William Smith was one of Britain’s earliest murderers who posed for a mugshot after he was charged with killing his wife in August 1866.
His charge sheet simply read: ‘Murder of wife in Hurst Street’.
Left: William Jones, 22, was jailed at Oxford Castle Prison for stealing trousers. He was given one month imprisonment. Right: Benjamin Wain, 25, was jailed for stealing fowl. He was given six months imprisonment in 1870
Left: George Pratley, 25, was jailed at Oxford Castle Prison for stealing a coat. He was given three months hard labour. Right: William Adams, 20, was jailed for stealing a waistcoat, a collar and a handkerchief. He was given 21 days hard labour in 1870
Left: Edward Coles, 29, was jailed at Oxford Castle Prison for three pairs of socks. He was imprisoned for two months. Right: Charles Hearn, 61, was jailed for stealing trousers and four shillings. He was given 28 days hard labour
OXFORD CASTLE PRISON: THE NORMAN KEEP THAT LOCKED UP THE CITY’S CRIMINALS FOR CENTURIES
The Norman keep at Oxford castle (pictured) was used for locking up prisoners from the 13th century right up until 1996
The Norman keep at Oxford castle was used for locking up prisoners from the 13th century right up until 1996.
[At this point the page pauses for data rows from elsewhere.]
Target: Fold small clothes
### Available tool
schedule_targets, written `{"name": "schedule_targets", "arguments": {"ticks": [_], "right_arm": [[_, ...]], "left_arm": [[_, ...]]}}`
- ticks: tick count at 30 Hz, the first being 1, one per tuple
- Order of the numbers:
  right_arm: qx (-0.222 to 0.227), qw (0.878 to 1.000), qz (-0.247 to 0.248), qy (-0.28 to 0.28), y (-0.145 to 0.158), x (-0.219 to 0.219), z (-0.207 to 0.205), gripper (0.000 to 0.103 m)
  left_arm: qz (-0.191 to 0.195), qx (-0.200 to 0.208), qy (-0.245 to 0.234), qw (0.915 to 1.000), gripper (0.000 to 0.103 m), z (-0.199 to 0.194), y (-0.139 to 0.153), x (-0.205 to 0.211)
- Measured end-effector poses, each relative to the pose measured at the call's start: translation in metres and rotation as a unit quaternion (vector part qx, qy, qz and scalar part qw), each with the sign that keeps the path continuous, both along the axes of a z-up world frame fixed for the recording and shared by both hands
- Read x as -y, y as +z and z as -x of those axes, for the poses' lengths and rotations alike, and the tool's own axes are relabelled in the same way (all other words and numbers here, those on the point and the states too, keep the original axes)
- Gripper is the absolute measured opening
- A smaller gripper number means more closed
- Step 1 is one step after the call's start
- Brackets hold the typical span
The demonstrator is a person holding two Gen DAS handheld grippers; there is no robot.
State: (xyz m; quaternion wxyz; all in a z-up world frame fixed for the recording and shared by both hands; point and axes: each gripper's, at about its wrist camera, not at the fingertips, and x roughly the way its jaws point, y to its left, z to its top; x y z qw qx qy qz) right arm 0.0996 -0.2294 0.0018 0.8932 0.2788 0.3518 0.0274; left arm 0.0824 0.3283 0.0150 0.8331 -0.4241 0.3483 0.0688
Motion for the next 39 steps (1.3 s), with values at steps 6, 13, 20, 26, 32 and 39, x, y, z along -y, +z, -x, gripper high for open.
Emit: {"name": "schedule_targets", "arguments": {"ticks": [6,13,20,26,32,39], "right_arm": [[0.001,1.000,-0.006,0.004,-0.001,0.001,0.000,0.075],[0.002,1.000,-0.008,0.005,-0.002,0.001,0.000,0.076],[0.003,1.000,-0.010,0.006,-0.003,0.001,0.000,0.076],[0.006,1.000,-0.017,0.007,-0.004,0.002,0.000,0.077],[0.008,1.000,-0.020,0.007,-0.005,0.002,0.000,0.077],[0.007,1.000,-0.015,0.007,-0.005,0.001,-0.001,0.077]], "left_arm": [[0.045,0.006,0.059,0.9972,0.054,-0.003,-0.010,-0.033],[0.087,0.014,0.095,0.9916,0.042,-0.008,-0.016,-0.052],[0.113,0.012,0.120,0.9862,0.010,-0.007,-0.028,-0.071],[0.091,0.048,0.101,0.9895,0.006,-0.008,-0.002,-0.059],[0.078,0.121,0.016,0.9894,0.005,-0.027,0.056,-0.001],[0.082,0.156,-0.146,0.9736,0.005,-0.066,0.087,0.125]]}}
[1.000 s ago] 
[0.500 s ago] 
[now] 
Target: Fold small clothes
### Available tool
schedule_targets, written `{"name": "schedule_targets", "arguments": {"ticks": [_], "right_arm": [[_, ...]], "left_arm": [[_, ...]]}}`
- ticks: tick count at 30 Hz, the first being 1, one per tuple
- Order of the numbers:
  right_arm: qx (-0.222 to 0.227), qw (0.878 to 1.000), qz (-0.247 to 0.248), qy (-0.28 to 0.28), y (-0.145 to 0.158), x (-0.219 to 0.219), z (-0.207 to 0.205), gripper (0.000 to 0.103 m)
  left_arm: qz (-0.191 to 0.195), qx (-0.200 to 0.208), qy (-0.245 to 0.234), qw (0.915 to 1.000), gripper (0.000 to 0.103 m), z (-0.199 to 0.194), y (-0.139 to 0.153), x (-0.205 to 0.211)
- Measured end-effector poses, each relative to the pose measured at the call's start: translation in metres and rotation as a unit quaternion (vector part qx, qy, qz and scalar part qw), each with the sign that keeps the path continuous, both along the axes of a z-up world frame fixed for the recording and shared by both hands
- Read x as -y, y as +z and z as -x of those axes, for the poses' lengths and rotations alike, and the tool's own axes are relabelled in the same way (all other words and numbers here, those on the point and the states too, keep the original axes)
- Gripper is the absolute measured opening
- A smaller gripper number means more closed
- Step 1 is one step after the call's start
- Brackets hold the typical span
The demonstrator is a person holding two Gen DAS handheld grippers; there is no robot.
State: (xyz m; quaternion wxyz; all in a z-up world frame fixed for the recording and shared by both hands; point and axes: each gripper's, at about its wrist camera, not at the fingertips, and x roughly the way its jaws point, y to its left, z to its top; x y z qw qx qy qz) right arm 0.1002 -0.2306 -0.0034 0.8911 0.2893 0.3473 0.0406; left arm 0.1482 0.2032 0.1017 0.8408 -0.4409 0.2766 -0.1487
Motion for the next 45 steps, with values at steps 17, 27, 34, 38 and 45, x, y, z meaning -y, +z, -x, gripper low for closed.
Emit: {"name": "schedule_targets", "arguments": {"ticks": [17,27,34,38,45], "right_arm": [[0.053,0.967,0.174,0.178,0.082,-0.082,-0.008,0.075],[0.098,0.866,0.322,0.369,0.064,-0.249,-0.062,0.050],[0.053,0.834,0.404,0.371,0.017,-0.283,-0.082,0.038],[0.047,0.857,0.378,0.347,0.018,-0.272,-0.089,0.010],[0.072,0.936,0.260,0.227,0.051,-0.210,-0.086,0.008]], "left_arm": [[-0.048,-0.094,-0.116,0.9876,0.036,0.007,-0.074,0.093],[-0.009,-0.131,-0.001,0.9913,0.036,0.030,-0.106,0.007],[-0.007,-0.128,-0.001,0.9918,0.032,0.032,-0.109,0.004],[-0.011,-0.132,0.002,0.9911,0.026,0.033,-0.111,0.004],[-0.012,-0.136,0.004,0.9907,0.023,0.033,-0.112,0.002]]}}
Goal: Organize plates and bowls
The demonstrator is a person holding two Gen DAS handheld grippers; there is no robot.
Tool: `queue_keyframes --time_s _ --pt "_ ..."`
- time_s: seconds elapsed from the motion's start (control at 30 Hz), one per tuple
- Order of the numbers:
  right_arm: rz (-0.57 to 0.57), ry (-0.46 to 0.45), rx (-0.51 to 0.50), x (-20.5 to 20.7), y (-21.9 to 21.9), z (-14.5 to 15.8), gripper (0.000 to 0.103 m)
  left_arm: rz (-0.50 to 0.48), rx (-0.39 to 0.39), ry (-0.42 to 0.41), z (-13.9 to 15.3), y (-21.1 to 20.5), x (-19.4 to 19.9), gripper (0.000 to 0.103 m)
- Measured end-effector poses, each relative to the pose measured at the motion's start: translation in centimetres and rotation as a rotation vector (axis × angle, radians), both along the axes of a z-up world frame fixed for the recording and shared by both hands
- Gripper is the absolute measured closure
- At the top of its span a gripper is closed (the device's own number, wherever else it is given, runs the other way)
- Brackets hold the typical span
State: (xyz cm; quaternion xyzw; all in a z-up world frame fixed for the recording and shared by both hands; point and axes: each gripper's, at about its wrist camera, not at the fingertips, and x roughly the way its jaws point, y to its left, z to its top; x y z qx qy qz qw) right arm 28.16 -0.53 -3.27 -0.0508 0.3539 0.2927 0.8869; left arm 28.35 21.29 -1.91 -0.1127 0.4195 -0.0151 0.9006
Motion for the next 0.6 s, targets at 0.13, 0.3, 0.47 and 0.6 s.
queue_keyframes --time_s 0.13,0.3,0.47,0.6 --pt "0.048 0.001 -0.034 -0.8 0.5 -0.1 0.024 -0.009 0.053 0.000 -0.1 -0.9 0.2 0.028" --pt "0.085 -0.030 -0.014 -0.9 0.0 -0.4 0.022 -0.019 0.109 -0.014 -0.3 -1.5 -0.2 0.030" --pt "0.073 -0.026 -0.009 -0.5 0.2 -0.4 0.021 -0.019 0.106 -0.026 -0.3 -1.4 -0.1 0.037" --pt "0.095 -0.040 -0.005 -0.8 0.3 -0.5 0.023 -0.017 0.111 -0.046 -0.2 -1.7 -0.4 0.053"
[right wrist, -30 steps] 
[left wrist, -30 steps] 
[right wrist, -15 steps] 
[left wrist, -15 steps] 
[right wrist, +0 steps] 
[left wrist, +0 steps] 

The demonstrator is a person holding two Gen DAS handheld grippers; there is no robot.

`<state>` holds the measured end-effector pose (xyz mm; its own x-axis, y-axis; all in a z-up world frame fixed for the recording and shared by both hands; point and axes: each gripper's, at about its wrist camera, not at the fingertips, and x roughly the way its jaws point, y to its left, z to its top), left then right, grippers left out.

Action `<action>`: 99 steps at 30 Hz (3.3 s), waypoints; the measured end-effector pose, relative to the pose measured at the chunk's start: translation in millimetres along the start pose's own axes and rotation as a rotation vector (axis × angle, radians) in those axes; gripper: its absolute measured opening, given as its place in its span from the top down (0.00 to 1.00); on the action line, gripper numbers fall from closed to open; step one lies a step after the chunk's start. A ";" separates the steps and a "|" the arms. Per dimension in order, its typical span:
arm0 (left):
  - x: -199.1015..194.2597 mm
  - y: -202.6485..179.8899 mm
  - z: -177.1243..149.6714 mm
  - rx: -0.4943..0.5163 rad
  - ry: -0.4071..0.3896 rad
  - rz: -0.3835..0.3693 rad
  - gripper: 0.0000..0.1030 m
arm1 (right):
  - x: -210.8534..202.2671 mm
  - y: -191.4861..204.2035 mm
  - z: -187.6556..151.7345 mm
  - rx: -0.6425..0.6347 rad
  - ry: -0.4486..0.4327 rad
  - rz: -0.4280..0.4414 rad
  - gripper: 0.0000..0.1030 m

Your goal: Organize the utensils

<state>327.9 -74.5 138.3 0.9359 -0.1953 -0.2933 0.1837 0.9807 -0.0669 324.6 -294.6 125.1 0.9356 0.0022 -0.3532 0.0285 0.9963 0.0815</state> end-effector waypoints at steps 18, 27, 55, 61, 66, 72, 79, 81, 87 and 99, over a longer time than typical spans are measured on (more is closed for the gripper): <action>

It became a formal jail in the city 1600s and stayed that way until its closure twenty years ago.
In the Victorian era conditions inside the jail were incredibly tough, with disease and lack of food a daily struggle for inmates.
Most of the criminals in the prison were locked up because they had fell into crime to make ends meet.
But inmates were expected to pay for their own upkeep, with many people dying from starvation and cold as a result.
However, even those who could afford to provide their own meals and clothing found the conditions incredibly tough.
The prison was often filled with vermin and sewage meaning that illness and in some cases death, were never far away.
The Victorians believed that prisons should be awful places that would deter people from committing crimes, with the punishment of hard labour dished out to crush inmates’ spirits.
During hard labour, prisoners were kept in silence and made do long, boring work. These could include walking a treadwheel or picking oakum (separating strands of rope).
While hangings were common at Oxford castle, like most prisons at the time, towards the end of the century attitudes in Britain changed.
The amount of offences punishable by death reduced and the final execution at Oxford castle taking place in 1863.